• **WHAT NEEDS TO BE DONE**: Go through the lines below. Copy those with "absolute".

• **PROVIDED DATA**:
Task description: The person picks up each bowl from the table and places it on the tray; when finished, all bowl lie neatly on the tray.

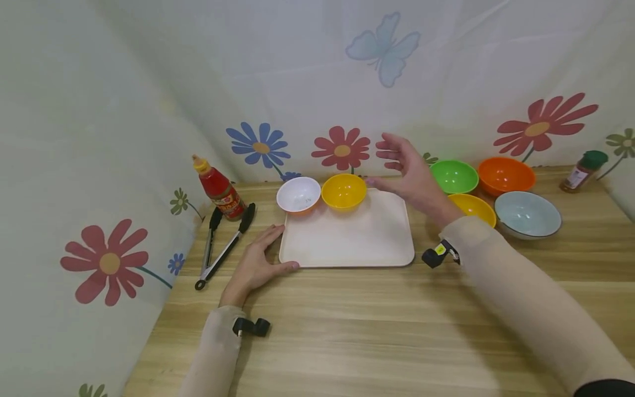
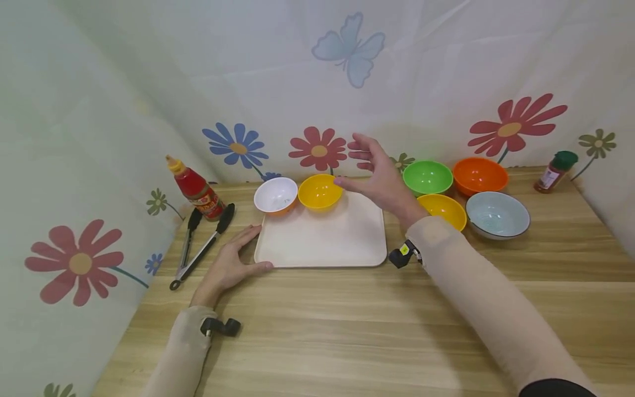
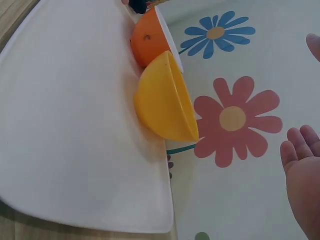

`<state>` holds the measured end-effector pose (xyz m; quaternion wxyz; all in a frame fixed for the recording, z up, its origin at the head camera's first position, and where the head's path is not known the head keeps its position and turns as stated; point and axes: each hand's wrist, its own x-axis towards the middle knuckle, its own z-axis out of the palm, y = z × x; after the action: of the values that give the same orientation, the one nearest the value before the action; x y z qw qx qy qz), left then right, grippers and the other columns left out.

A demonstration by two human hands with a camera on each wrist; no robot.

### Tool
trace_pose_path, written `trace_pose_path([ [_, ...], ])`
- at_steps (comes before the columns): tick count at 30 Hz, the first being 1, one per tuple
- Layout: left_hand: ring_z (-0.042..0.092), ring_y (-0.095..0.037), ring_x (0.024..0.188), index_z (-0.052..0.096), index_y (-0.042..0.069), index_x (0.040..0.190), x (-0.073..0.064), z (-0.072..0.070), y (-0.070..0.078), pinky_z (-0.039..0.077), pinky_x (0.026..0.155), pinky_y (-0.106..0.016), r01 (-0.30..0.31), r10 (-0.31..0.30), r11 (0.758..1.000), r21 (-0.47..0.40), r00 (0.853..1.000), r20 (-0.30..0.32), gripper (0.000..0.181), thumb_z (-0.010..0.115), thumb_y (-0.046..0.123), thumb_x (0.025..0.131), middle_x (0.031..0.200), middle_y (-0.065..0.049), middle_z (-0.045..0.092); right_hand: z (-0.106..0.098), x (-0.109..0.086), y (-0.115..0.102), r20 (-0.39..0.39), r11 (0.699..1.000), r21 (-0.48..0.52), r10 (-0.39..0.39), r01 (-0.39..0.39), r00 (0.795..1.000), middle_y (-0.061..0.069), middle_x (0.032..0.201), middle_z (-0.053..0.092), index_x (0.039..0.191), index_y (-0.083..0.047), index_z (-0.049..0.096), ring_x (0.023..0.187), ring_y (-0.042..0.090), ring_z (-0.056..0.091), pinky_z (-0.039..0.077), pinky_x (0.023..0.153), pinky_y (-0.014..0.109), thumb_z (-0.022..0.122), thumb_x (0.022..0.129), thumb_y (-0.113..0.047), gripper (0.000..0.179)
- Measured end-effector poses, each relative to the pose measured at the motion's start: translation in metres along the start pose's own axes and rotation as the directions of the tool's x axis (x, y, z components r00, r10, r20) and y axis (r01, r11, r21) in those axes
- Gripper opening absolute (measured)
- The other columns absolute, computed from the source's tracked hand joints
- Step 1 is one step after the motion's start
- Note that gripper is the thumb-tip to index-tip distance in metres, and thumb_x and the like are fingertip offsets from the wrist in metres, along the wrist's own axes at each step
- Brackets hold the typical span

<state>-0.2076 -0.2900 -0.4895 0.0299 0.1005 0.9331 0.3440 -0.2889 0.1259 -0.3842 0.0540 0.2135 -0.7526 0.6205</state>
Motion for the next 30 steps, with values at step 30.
trace_pose_path([
  [30,0.026,-0.038,0.170,0.046,0.024,0.172,0.000,0.001,-0.001,0.024,0.135,-0.070,-0.006,0.006,1.000,0.017,1.000,-0.004,0.113,0.097,0.065,0.079,0.181,-0.015,0.034,-0.116,-0.061,-0.027,-0.146,0.986,-0.164,-0.022,-0.002,0.989,0.005,0.170,0.044,0.174,-0.027,0.035,0.153,0.023,0.049,0.052,0.109,0.013,0.083,0.097,0.002,0.095],
])
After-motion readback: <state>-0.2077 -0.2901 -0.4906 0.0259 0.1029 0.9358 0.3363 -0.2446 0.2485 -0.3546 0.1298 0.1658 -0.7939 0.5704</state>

• **RESPONSE FOR THIS EXERCISE**:
- Gripper opening absolute (measured)
- The other columns absolute, computed from the source's tracked hand joints

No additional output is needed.